Supplied data:
Segment Open

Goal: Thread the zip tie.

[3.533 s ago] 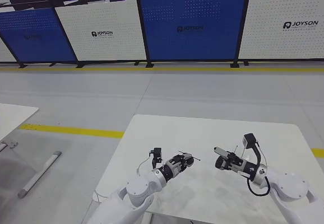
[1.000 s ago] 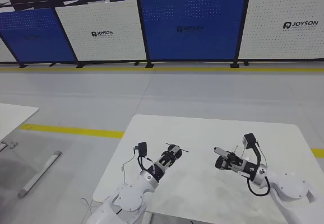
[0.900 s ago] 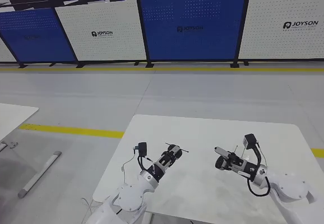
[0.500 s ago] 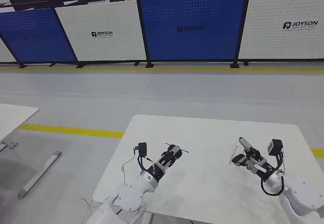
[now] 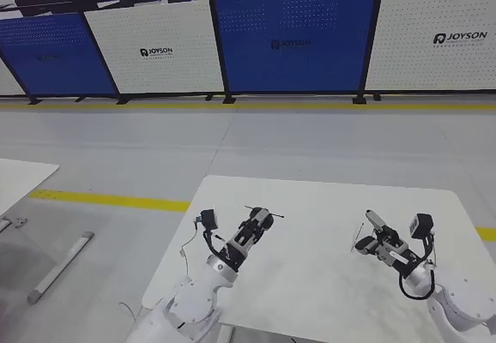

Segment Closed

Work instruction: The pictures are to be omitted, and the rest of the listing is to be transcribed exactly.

Task answer:
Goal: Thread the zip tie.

[3.533 s ago] 
[1.000 s ago] 
[0.900 s ago] 
[0.500 s ago] 
[now] 

This exercise requires no further work.